Bu sorunun cevabı hakkında içinizden geçenleri duyabiliyor gibiyim, hemen çok basit bir şekilde cevap veriyorum; beni mutlu edecek, hayatım boyunca beklediğim aşkı yaşayacağız, hayatıma huzur getirecek, bugüne kadar tecrübe etmediğim birçok şeyi birlikte göreceğiz gibi… Şimdi cevaplarımızı tek tek bölerek inceleyelim istiyorum sizinle, şu cümleyi mercek altına alıyoruz; “beni mutlu edecek”… Mutluluk kavramını karşımızdaki kişiye yükledik, evet eşruhumuz tam karşımızda oturuyor ona yüksek sesle söyleyelim gelin hepbirlikte; “beni mutlu et”… Şimdi kendinizi onun yerine koyun ne yapabilir, alacağımız cevap oldukça açık “bu mutluluğu önce sen kendi içinde yaratmalısın, sen kendinle mutlu olmalısın ki benim sana verdiklerimi de mutluluk olarak algılayabilesin, mutluluk dışarıdan alabileceğin bir şey değildir bu sadece kalbinden yayılan muhteşem frekansın sonucudur…”

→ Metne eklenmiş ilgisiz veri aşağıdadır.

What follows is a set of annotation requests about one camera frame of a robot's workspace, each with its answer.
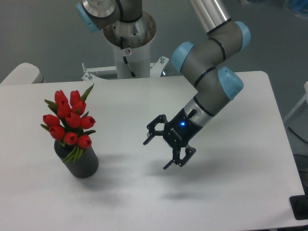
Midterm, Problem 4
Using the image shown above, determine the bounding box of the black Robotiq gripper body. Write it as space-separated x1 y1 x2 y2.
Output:
163 108 202 150

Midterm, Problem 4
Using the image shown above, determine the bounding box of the red tulip bouquet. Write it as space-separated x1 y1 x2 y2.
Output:
41 86 96 163

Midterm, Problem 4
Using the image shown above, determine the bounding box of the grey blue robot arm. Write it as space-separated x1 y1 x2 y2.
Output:
76 0 251 166

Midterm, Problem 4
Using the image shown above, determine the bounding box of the dark grey ribbed vase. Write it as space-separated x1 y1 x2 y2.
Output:
54 140 99 179

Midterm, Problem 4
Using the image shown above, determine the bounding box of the black device at table corner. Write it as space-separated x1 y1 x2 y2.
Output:
289 195 308 220

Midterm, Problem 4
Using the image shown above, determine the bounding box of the white furniture leg right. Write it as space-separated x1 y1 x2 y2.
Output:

Peki bakalım daha neler istemişiz eşruhumuzdan; “hayatım boyunca beklediğim aşkı yaşayacağız”… Evet eşruhumuz karşımızda şimdi sesli olarak söyleyebiliriz “seninle hayatım boyunca beklediğim aşkı yaşamak istiyorum”.. Şimdi yine kendinizi onun yerine koyun ne yapabilir, şu cevabı aldığımızı hayal edelim “ben yeni bir ilişkiden çıktım ve şu anda başka birine aşk sevgi verebilecek kadar cesaretim yok, bu yüzden seninle arkadaş olabilirim ama şu an aradığın aşkı sana “yaşatamam”… Bakın öyle büyük bir sorumluluktur ki bu yüklediğimiz, biz amansızca elde etmek isteriz ama aslında elde edilecek veya karşımızdaki kişinin bize verebileceği birşey yoktur aşkta; aşk yalnızca olmasına “izin verme” halidir yani “olursunuz”; diğer bir anlatımla sözle, ısmarlamayla veya siz öyle istediniz diye aşk olmaz, o vardır ve öyle bir sihir anı olur ki siz “onun kalbinizle birlikte titreşmesine izin verirsiniz”… Ve bu diğer kişinin hissinden de bağımsızdır, çünkü siz sadece kendi duygularınızdan sorumlusunuzdur ve yalnızca gerçekten onları deneyimleyebilirsiniz, eşruhunuz bile olsa o kişinin seçme hakkına, özgürlüklerine ve hayat yoluna sonsuz bir saygı ile yaklaşmanız gerekir… Bu yüzden aşk dışarıdan “alınabilecek” ve hatta eşruhunuz ile olsa ısmarlayabileceğiniz birşey değildir…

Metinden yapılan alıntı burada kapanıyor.